Наверное, из-за этого Кости так сурово и обращался с Трикэ, который был теперь с ним один на один.
— Трикэ! — прикрикнул он строго. — Сиди спокойно!
Трикэ вызывающе вскочил на ноги: его задела несправедливость.
— Сядь! — крикнул Кости.
— Захочу — сяду, захочу — буду стоять, — ответил Трикэ. — Кто ты такой, чтобы мне приказывать?!
Остальные школьники принялись улыбаться, растягивая рты до ушей, потому что и дети — люди и им тоже приятно видеть унижение того, кто слишком быстро возвысился. Но и Кости был человеком и не желал, чтобы его унижали.
— Вон! — крикнул он, как кричал учитель. — На колени!
Выкрикнув приказ, он направился к Трикэ, чтобы схватить его за шиворот.

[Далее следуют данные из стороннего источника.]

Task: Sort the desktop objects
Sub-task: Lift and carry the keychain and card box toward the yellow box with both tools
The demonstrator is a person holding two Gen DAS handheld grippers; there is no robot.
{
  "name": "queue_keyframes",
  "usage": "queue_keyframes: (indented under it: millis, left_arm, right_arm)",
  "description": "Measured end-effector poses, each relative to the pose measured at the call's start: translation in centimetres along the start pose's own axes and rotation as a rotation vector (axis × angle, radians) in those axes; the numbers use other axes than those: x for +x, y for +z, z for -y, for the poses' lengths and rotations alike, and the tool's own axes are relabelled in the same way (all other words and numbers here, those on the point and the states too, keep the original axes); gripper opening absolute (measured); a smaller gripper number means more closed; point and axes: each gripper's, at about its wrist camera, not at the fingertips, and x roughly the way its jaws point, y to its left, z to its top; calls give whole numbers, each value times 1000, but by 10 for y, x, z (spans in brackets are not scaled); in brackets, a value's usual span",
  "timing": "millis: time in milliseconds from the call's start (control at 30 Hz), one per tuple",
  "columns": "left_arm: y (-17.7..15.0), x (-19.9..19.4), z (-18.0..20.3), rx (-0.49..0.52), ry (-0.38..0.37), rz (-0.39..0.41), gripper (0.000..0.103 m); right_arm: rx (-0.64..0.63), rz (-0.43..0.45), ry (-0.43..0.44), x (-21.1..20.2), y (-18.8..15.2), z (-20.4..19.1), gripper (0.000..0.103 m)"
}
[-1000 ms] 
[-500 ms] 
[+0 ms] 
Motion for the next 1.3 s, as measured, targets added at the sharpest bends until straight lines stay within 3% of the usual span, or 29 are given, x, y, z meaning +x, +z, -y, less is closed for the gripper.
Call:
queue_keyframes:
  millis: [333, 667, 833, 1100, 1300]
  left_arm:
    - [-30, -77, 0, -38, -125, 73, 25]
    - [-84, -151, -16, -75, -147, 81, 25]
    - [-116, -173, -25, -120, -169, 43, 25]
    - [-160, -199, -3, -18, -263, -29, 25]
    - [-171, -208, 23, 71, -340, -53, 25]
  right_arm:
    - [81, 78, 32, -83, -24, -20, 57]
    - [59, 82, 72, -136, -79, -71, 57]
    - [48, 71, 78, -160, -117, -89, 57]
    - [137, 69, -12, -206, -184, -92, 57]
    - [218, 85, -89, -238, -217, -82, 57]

Трикэ был на три года моложе Кости и не считал возможным мериться с ним силами, но чем меньше человек, тем больше его решимость: ведь и Трикэ умел кусаться, царапаться и лягаться. И то, что Кости приводило в слепую ярость, заставляло других школьников, вскочивших на парты, корчиться от смеха, особенно когда удары Трикэ достигали цели. Таким образом победа могла быть только на стороне Трикэ: трепку, что и говорить, он перенес изрядную, волосы у него вроде бы поредели, шея была в царапинах, но из-за парты он не вышел, а на колени его смог поставить только сам господин Блэгуцэ, который счел, что авторитет Кости нужно поддержать.
Выйдя из школы, Трикэ, как и обычно, направился прямо к мосту, где его мать собирала крейцеры и торговала своим товаром. Пока он дрался с Кости и стоял на коленях, он не проронил ни слезинки, и только теперь, оставшись один, Трикэ стал вытирать навертывающиеся на глаза слезы. Эх! как ему хотелось впиться в Кости зубами, чтобы след от укуса остался у того на всю жизнь! Но Кости был сильнее его.

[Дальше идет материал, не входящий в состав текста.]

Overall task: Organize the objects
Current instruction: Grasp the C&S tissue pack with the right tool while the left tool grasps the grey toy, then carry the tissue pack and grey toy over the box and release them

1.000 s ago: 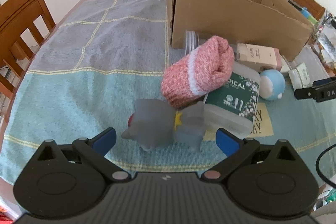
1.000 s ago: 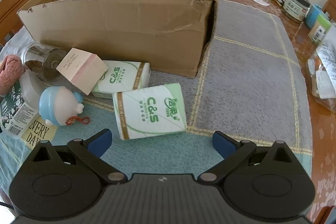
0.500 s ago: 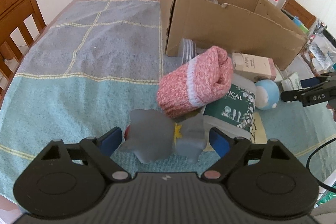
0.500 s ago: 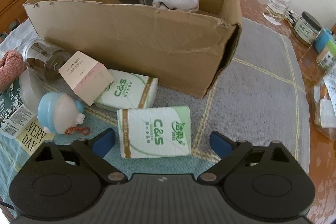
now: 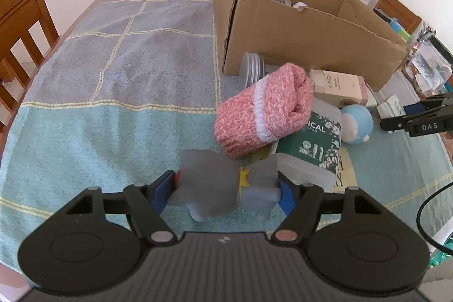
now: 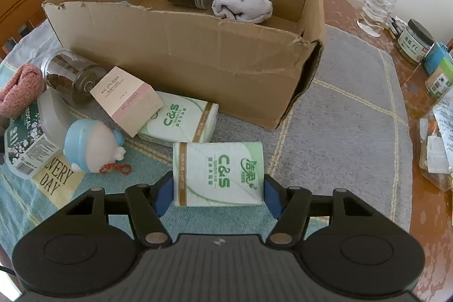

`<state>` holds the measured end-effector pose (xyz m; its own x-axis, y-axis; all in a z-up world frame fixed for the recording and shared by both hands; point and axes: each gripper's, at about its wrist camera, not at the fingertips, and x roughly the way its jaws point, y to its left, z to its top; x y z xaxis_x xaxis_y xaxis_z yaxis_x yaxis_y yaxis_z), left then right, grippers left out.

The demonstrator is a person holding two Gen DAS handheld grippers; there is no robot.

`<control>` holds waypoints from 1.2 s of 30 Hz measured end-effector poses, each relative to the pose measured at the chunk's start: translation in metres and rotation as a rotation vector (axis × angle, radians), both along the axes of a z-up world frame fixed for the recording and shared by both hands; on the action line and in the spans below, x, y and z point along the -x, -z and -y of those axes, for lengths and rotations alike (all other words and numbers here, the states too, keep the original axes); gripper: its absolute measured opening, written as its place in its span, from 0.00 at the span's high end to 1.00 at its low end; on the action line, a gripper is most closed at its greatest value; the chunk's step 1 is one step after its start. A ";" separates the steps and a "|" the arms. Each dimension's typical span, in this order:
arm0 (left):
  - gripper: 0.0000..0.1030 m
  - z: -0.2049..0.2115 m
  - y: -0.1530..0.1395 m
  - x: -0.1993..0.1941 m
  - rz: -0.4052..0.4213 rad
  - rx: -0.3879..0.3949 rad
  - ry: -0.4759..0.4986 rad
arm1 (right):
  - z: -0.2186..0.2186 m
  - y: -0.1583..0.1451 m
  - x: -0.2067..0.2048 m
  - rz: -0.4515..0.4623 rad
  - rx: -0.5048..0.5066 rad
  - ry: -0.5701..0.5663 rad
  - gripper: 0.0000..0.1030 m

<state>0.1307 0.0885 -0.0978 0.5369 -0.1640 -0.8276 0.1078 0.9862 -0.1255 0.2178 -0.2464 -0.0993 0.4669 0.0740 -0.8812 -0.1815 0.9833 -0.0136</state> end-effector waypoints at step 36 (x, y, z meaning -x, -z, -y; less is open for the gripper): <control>0.30 0.068 -0.147 -0.127 0.150 -0.094 0.261 | -0.009 -0.158 -0.058 0.178 -0.062 -0.142 0.34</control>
<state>0.2581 0.0209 0.0488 0.6035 -0.2391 -0.7607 0.3695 0.9292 0.0011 0.2754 -0.2377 0.0583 0.5954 0.2011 -0.7778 -0.3180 0.9481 0.0017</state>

«Вот скажу маме, — угрожал про себя Трикэ, — пусть он тогда пройдет через мост!» Однако слово словом, а дело делом. Напрасно стал бы он рассказывать что-то матери: она, как и обычно, принялась бы причитать, что она вдова и каждый волен издеваться над ее детьми, у которых нет отца, чтобы защитить их.
— Эх! — вздохнул Трикэ. — И почему нету Сиди?
Да! Только она одна может понять, что значит быть избитым Кости.
Трикэ, укрывшись за возом, незаметно перебрался по мосту на другой берег и бросился со всех ног к женскому монастырю, подергал колокольчик у входа, а когда открылась калитка, сказал, что мать его послала отнести кое-что сестре.
С монахинями в Липове нельзя было разговаривать кому угодно, когда угодно и о чем угодно. Но Сиди не была монахиней и суровая мать Аеджидия, которая вместе с тем была и мудрой, не желала, чтобы возмутился весь монастырь, что непременно бы случилось, запрети она Сиди, которая уже начала всхлипывать, повидаться с братом во время обеда. Таким образом, Трикэ не пришлось долго ждать.
— Ну что? — спросила резко Персида.
— Знаешь, — ответил тихо Трикэ, чтобы не услышала сестра Марта, находившаяся в соседней келье. — Меня отколотил Кости.
— Он тебя поколотил, а ты, дурак, это дозволил.
— А что, если он сильнее меня.
Персида задумалась на некоторое время, затаив дыхание и пристально глядя в угол.
— Пошли! — сказала она, хватая брата за руку и толкая его к двери, где в замке торчал ключ.
— Сиди! Сиди! — воскликнула сестра Марта и поспешила, чтобы задержать девочку.
— Пошли! — еще решительнее повторила Персида. — Она не имеет права идти за нами.
Выбежав на улицу, брат с сестрой направились к мосту.
Да, но там Мара, а она-то не должна их видеть, не должна ничего знать.